What can we make of all this? If we can't always trust the reviews shared by Amazon customers, can we trust the reviews of those reviews?

It's a challenge, to be sure. As Noonan told me, "It's impossible for someone to definitively determine whether a review is 'fake' or 'real.' Not even a human can do it, so it's impossible to really determine how 'accurate' Fakespot or ReviewMeta is."

Noonan says he designed ReviewMeta with that in mind, and it's why he shares as much detail as possible on the reports. "The tool isn't really intended to just give you a black and white answer," he says, "but more to show you all the data that we possibly can and then let you make your own decision."

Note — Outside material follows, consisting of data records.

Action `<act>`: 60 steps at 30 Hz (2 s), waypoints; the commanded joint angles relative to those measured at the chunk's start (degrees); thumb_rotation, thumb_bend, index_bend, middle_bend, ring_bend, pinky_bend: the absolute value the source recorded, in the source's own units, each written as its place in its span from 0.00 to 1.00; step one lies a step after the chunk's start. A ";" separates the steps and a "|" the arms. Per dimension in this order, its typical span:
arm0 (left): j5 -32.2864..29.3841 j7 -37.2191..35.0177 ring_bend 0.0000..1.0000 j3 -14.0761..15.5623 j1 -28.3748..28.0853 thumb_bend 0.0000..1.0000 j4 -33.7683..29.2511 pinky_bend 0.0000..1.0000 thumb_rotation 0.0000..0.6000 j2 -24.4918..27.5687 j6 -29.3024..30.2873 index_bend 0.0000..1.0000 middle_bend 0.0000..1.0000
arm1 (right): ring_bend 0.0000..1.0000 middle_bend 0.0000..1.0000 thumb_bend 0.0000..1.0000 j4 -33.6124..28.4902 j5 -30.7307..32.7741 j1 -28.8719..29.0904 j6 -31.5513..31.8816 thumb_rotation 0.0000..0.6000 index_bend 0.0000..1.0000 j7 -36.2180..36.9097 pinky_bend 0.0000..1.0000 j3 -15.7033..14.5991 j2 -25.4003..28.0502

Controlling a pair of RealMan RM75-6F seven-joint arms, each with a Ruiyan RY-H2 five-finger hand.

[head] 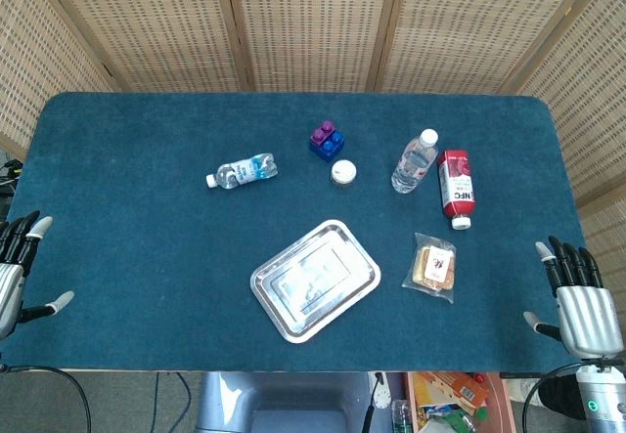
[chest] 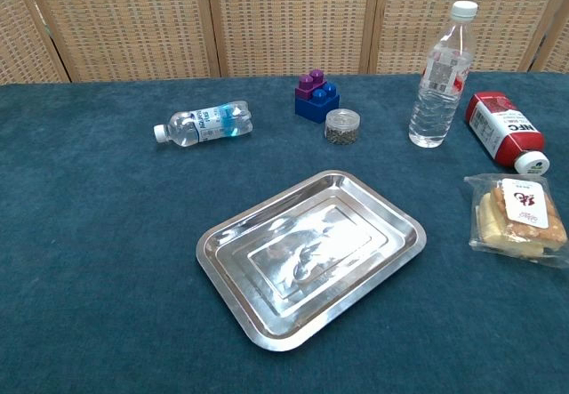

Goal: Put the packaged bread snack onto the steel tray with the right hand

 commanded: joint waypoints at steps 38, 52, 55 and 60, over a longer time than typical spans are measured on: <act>-4.41 3.35 0.00 -1.08 -1.93 0.00 2.11 0.00 1.00 -3.11 -3.40 0.00 0.00 | 0.40 0.51 0.25 23.79 -8.88 26.17 -27.87 1.00 0.54 2.92 0.53 -2.71 -13.70; -6.77 2.09 0.00 -1.74 -3.07 0.00 3.11 0.00 1.00 -3.09 -5.85 0.00 0.00 | 0.42 0.53 0.30 -4.46 -5.38 36.24 -34.64 1.00 0.54 -14.95 0.53 5.03 -5.28; -7.45 2.50 0.00 -2.03 -3.36 0.00 3.40 0.00 1.00 -3.32 -6.19 0.00 0.00 | 0.42 0.53 0.30 -6.42 -0.43 38.92 -38.62 1.00 0.54 -19.78 0.53 6.72 -7.85; -8.84 2.38 0.00 -2.41 -3.92 0.00 3.75 0.00 1.00 -3.39 -7.35 0.00 0.00 | 0.42 0.53 0.30 -2.81 10.59 45.49 -43.76 1.00 0.54 -32.84 0.53 8.10 -18.79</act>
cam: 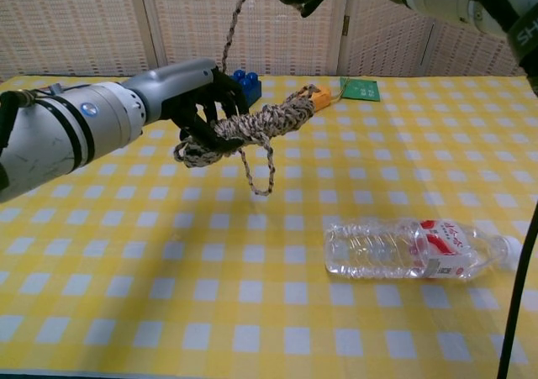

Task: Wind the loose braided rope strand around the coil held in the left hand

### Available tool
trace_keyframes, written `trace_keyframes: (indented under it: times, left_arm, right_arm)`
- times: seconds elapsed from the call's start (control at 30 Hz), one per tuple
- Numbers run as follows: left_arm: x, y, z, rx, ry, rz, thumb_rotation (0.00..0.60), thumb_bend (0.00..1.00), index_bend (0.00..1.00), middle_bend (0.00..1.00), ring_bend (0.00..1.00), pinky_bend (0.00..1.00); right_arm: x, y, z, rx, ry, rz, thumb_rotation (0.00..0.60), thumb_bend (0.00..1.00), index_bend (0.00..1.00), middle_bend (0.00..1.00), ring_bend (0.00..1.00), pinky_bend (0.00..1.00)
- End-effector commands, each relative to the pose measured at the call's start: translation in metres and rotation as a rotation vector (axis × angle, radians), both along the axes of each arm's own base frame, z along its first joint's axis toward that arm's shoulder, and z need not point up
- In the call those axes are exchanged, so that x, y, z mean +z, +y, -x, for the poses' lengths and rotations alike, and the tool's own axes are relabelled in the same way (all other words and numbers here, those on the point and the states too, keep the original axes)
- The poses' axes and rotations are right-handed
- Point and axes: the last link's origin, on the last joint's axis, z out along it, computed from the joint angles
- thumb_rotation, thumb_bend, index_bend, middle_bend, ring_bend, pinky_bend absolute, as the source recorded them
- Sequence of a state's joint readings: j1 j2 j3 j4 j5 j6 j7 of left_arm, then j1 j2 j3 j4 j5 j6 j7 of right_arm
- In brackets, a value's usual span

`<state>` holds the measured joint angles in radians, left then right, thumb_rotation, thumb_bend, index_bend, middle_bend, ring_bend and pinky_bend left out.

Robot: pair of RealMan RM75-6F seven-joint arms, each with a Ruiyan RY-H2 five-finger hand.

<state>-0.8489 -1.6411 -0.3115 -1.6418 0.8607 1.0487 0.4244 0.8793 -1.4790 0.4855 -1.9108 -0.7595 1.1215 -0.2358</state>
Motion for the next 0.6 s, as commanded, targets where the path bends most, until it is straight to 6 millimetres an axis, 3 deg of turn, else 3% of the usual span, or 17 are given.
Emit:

And I think that's the key takeaway here: Be aware that any product's rating might be artificially inflated, and use tools like Fakespot and ReviewMeta if you think you're not getting an accurate picture. At the same time, be aware that these analyses might have accuracy issues as well, and that they don't necessarily reflect the quality of the product itself.

The Atech earbuds shown throughout this story is a perfect example. They have a 4.3-star average rating from 16 Amazon customers, suggesting a solid product. According to Fakespot, however, only about 62 percent of those reviews are reliable. ReviewMeta puts the number at just 50 percent, and leaves the earbuds with a lower rating as a result: 3.9 stars.

My advice: Take everything with a grain of salt. Don't believe everything you read. Do use common sense. That's good advice whether you're shopping on Amazon or, you know, looking at the internet.

Have you had a run-in with fake reviews? Ever purchased something knowing full well the reviews were questionable? What was the outcome?

Originally published on Feb. 20, 2017.
Update, March 4, 2019: Added new information.